Уехали Иван Максимович с Данилкой, Афонька ходит по двору гоголем, новой шубой снег метет, покрикивает на холопов.

Анна Ефимовна не могла дождаться, как уедет Иван, думала, что от Афоньки легче все про промысел выведает. Стала она во двор выходить, в мастерские заглядывать, думала встретит где-нибудь Афоньку, заведет разговор да обо всем и выпытает. Но не вышло ничего. Никак не могла она поймать Афоньку. Чуть он издали завидит Анну Ефимовну, точно сквозь землю провалится. Сначала удивлялась Анна Ефимовна, а потом начала сердиться. Что, он шутки с ней шутит, что ли? Велела Фроське к себе его познать. Фроська пошла, долго ходила, вернулась и говорит:

– Не сыскать нипочем Афоньки. Надо быть, на посад ушел, доченька. Велела я ключнику послать к тебе, как воротится.

А под вечер пришел ключник и сказал, что воротился Афонька, да пьян вовсе, лыка не вяжет.

Прежде совсем не замечали за ним того. Из всех приказчиков самым трезвым считался Афонька, а последний год стал выпивать. При Иване Максимовиче все-таки не сильно пил, а с того раза, как Анна Ефимовна потребовала его к себе, как прорвало его. Что ни день, уходил в посад и возвращался пьяней вина. О промысле и думать забыл. Пробовал с ним Галка говорить. Пригрозил хозяину про все сказать. Афонька и в ус не дует. Орет на весь двор:

– Подь к лешему и с хозяином со своим. Чорт мне в ем. Похочу, он мне покланяется.

Галка и рукой махнул. Что с пьяным говорить, – одурел малый.

Афонька ходит по двору, песни орет, бахвалится.

Одной Анны Ефимовны он боялся.
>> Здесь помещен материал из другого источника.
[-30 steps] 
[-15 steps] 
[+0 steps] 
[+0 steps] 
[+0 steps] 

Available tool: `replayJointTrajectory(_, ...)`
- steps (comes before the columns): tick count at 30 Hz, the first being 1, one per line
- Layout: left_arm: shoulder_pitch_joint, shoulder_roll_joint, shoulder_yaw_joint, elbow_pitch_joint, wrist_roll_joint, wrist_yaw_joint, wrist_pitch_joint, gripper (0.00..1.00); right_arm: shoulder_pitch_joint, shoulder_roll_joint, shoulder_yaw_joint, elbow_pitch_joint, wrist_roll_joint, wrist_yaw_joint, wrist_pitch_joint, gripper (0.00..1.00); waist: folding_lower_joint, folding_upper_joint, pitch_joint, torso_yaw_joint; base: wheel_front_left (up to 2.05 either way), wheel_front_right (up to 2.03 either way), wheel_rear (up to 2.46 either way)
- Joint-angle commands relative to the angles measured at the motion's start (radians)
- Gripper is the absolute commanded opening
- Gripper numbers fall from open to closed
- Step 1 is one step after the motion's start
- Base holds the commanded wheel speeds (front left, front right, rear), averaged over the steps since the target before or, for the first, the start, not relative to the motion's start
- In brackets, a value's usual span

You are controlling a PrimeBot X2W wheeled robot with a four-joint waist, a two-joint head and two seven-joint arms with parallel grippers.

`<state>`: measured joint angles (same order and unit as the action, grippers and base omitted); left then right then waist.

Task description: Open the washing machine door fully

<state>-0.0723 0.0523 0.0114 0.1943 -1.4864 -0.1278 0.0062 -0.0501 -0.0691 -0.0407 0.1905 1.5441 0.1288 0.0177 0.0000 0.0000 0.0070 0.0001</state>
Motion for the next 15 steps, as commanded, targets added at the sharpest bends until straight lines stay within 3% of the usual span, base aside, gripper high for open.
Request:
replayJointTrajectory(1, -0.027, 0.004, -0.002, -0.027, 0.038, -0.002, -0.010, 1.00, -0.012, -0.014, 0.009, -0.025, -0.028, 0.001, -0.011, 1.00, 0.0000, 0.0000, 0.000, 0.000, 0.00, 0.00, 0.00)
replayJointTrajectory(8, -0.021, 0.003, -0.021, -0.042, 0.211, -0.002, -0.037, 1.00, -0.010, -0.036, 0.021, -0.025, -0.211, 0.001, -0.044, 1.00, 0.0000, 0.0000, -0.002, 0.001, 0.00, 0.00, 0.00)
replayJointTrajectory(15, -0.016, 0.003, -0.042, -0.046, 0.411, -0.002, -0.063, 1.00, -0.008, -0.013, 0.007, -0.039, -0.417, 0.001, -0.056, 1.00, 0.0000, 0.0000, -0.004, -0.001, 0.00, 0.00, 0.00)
Как она на крыльцо выйдет, он сейчас куда-нибудь забьется, чтобы на глаза ей не попасться.

Анна Ефимовна долго не могла угадать, чего Афонька от нее хоронится, а потом подумала: «Видно, Иван Максимович настрого ему наказал ни до какого дела ее не допускать».

«И что я сделала. Ивану? – думалось ей. – Ведь не худое думаю, ему ж на пользу. Ну, и ладно, коли так. Не хочет, не падобно. Пущай весь промысел разоряется. Пьянице тому Афоньке больше, чем мне, веры дает».
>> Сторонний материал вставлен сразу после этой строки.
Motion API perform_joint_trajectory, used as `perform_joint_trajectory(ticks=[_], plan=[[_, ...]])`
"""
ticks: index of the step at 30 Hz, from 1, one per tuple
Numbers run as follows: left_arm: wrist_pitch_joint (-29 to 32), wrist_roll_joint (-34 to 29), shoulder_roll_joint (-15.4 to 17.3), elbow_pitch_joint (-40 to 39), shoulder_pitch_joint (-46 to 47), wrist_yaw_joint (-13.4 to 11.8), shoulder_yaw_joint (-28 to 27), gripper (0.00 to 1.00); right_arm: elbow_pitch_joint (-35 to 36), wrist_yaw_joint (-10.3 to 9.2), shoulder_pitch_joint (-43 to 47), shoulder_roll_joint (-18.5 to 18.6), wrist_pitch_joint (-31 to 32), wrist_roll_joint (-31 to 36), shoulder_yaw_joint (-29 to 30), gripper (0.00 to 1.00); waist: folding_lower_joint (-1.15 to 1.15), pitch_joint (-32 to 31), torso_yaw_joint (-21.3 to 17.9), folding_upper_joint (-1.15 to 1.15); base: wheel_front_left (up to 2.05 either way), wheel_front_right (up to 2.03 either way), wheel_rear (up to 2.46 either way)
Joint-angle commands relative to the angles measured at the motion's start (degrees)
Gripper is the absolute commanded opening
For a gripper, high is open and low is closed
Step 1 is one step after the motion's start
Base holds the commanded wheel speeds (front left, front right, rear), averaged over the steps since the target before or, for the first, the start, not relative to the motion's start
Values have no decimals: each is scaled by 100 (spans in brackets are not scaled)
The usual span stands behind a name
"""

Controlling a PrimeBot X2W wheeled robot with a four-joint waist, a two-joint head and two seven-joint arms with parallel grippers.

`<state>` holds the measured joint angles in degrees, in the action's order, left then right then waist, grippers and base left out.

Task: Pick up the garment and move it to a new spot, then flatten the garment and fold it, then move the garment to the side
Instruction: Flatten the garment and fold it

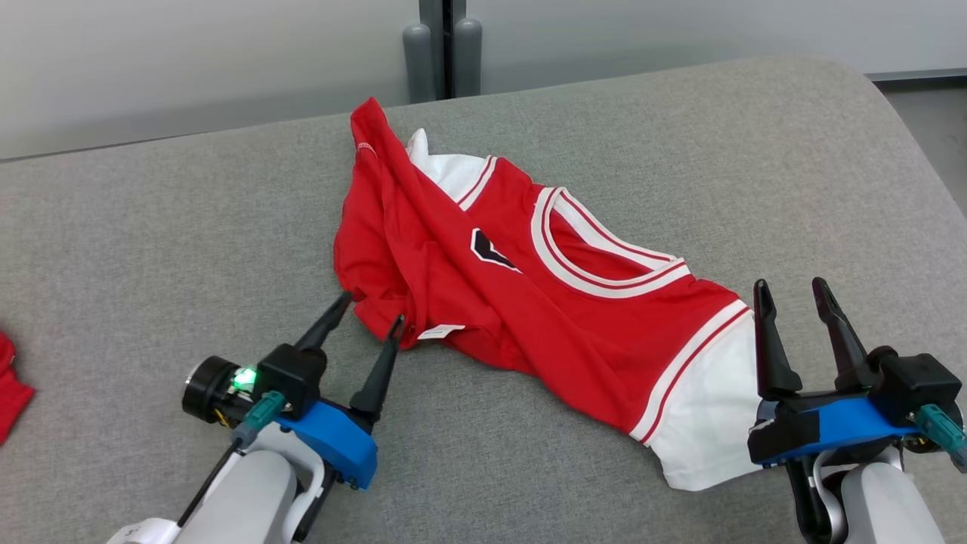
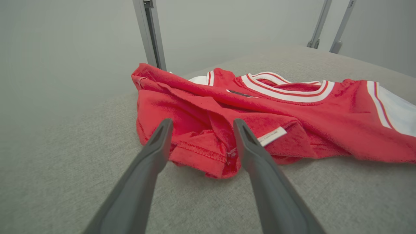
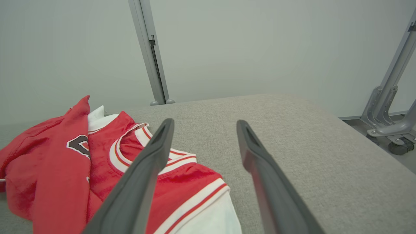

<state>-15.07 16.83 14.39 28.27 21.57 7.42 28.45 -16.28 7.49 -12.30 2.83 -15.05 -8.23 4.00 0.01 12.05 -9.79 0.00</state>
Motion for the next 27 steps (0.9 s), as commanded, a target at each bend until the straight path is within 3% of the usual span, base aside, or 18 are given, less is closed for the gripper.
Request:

Очень было досадно Анне. Ни с какой стороны не добраться ей до промысла. А Афонька до того допился, что чуть большой беды не наделал.
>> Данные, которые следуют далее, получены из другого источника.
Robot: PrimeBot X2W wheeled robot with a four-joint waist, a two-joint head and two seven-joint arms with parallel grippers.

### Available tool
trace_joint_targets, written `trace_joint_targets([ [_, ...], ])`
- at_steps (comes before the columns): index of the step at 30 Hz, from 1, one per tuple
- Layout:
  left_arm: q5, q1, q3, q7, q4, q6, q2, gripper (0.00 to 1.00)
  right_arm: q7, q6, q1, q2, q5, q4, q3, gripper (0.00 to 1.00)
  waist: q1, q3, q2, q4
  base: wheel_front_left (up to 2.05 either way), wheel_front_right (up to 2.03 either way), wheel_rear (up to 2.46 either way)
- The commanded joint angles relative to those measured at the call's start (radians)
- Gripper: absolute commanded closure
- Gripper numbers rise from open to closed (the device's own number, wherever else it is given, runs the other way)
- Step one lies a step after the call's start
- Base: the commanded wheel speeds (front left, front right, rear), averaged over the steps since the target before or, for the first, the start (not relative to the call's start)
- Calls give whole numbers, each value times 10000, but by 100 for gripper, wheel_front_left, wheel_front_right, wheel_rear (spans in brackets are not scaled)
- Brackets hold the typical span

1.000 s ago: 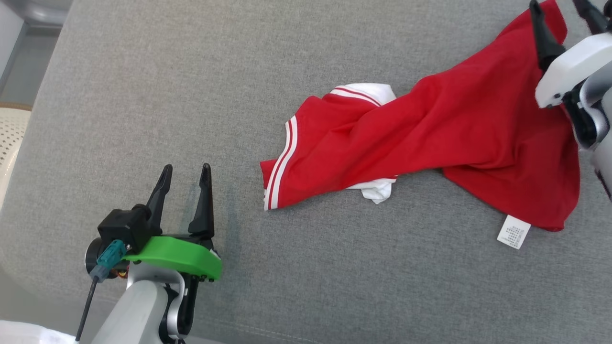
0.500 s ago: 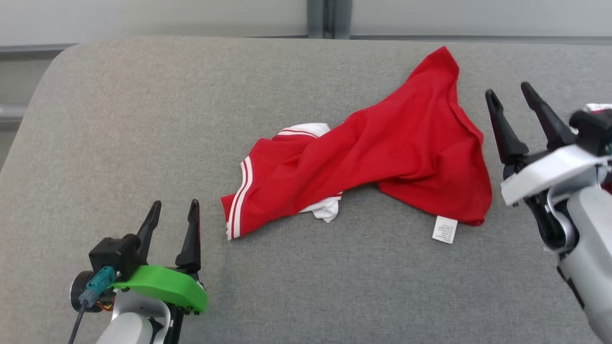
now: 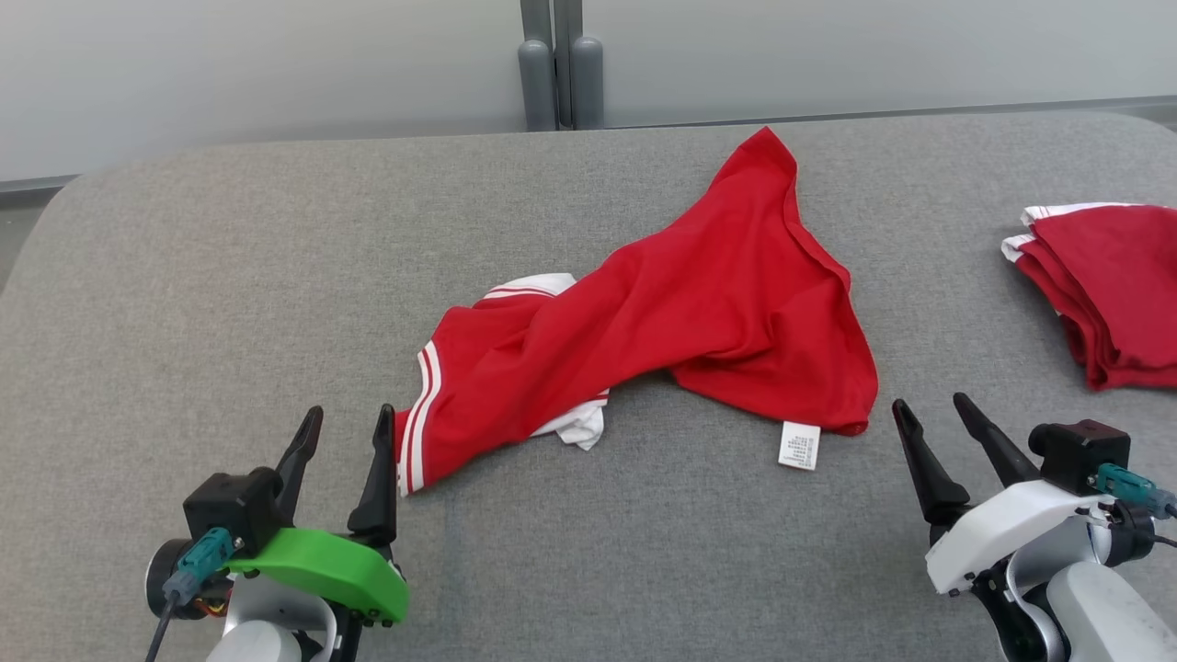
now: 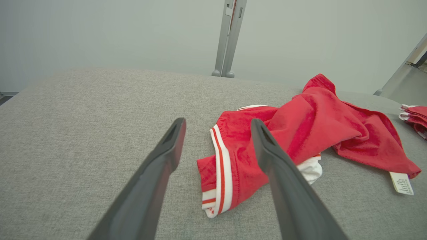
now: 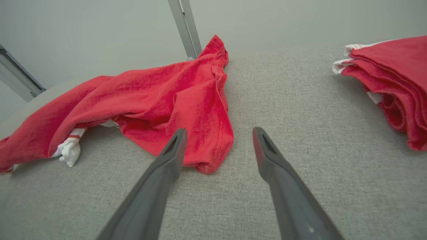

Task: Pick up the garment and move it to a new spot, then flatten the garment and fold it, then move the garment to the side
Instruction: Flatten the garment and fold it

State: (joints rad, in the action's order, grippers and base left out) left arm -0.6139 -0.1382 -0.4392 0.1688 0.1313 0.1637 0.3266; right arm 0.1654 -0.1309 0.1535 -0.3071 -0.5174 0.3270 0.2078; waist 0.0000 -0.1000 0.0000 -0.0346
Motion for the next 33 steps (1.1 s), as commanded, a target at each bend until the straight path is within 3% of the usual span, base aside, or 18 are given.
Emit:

Под весну уж было. Со дня на день ждали хозяина, пока дорога не испортилась. Афонька пошел как-то в дальний сарай, хотел нацедить себе чарку и оборонил там лучину. Сарай загорелся. Хорошо еще, что все были на ногах, и погода стояла тихая. Работники растащили сарай по бревнышку, а головни закидали снегом. Если бы ночью – весь двор выгорел бы.

А на другой день как раз Иван Максимович вернулся. Афонька и глаз не показал. Даже поклониться хозяину не вышел. Должно быть, после пожара опять напился и протрезвиться не мог.

Галка рассказал Ивану Максимовичу, как Афонька запивать стал и как пожар сделал и как похвалялся, что захочет – сам хозяин ему кланяться станет. Иван Максимович сильно рассердился, велел разыскать Афоньку, куда бы он ни запрятался: если пьян, окатить водой и сейчас же прислать к нему в повалушу.

Холопы толпились во дворе, всем хотелось узнать, зря похвалялся Афонька или правда хозяин ничего не может с ним сделать. Недолго пришлось ждать. Что у них в повалуше было, со двора никто не слышал, а только вдруг в сенях топот раздался, дверь распахнулась с шумом, на крыльцо выскочил Афонька, Лицо все в крови, у кафтана пола оторвана. Кубарем он с лестницы скатился, обернулся, кулаком вверх грозит и кричит:

– А! ты так! Ужо… Попомнишь Афоньку… Погодь, все воеводе скажу.

А из дверей за ним Иван Максимович. Глаза выкатились. В руке шкворень железный.

– Угроживать вздумал, смерд! – кричит он. – Только твоего и веку было.

Кинулся с лестницы следом за Афонькой, размахивает шкворнем. Еле увернулся Афонька. Метнулся в дверь поварни, Иван Максимович за ним, А Афонька вскочил прямо в печь, благо она еще не топилась, и забился в самую глубину.